Franchissant les Colonnes d'Hercule, Ulysse et ses compagnons s’aventurent vers l’inconnu, sur l’Océan, en quête de l’expérience inouïe du « monde sans habitants ». Leur navire emporté par un tourbillon, ils disparaissent corps et biens.
Prenant appui sur le récit de Dante, au Chant XXVI de L’Enfer, l’essai avance un questionnement dans plusieurs directions.
À côté d’une problématique de la mémoire et de la transmission, le destin d’Ulysse conduit à interroger l’entreprise même d’explorer le monde, avec les interdits qu’elle ne cesse à la fois de braver et de susciter, mobilisée de l’intérieur par des pulsions qui n’accèdent pas toujours à la lumière, mais aussi de l’extérieur par la présence insistante de recoins inaccessibles dans un monde de moins en moins hospitalier.

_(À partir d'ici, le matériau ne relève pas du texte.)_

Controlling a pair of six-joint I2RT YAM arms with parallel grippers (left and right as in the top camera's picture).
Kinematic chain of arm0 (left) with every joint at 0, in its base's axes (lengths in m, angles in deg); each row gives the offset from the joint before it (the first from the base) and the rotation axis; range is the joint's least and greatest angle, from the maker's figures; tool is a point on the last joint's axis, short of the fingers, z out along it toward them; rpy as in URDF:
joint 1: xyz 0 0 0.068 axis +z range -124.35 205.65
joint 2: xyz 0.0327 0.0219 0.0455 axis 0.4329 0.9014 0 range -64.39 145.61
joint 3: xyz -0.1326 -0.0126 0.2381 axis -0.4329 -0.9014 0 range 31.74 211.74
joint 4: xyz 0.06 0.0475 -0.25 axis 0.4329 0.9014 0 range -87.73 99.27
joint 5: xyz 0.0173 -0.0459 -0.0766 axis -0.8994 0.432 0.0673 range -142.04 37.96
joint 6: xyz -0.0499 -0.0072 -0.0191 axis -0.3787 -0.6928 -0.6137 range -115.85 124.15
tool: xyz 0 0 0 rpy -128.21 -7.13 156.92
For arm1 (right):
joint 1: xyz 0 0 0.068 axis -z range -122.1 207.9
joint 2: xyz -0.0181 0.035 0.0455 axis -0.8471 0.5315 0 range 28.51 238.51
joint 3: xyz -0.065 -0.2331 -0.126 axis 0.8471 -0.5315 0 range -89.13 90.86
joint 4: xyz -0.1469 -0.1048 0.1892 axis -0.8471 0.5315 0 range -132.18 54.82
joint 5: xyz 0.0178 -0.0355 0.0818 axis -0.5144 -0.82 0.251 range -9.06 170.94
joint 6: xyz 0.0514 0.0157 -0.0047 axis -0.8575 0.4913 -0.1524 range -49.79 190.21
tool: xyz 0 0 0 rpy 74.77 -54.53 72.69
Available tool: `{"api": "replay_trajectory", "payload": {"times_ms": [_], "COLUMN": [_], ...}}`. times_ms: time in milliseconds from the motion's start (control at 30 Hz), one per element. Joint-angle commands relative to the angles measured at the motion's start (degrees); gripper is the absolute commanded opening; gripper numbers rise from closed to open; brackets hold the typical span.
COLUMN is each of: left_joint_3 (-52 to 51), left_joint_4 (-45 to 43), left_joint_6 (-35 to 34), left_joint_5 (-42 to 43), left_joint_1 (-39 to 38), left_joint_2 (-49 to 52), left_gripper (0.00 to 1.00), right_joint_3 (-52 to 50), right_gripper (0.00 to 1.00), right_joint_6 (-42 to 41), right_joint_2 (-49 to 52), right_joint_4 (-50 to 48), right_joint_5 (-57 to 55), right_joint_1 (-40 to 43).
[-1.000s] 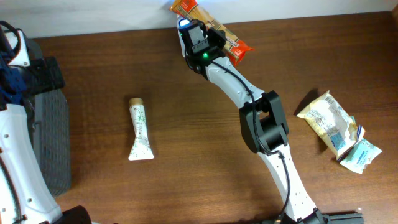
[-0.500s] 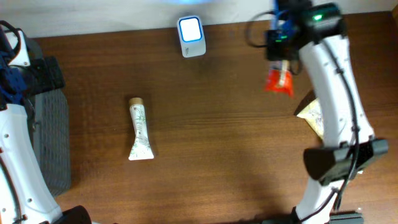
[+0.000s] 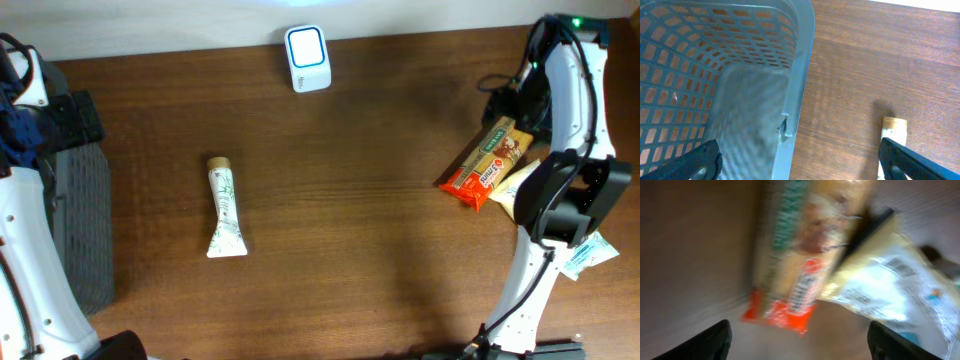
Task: Scan the item barcode
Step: 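Place the snack bar pack at the right side of the table, then grasp the white shampoo tube with the right gripper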
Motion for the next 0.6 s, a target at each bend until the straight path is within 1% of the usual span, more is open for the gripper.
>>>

En retravaillant, avec Blumenberg, le thème de la non-fiabilité du monde, la voie est ouverte à un approfondissement qui dirige l’interrogation vers quelques métaphores décisives, en particulier celles qui relèvent de la navigation et du naufrage. En un champ à la fois métaphysique, historique et éthique, parfois théologique, on tente au fond de dégager les réquisits premiers de toute découverte du monde et d’esquisser ce qu’en termes phénoménologiques on pourrait appeler une archéologie de l’exploration du monde. Bref, on décrit la figure singulière, historique et concrète, que prend dans l’espace terrestre le partage du connu et de l’inconnu, ce partage même qui oppose le « monde habité » et le « monde sans habitants », et que déstabilise radicalement, au début des Temps modernes, l'irrésistible fièvre qu'a l'homme de connaître son monde.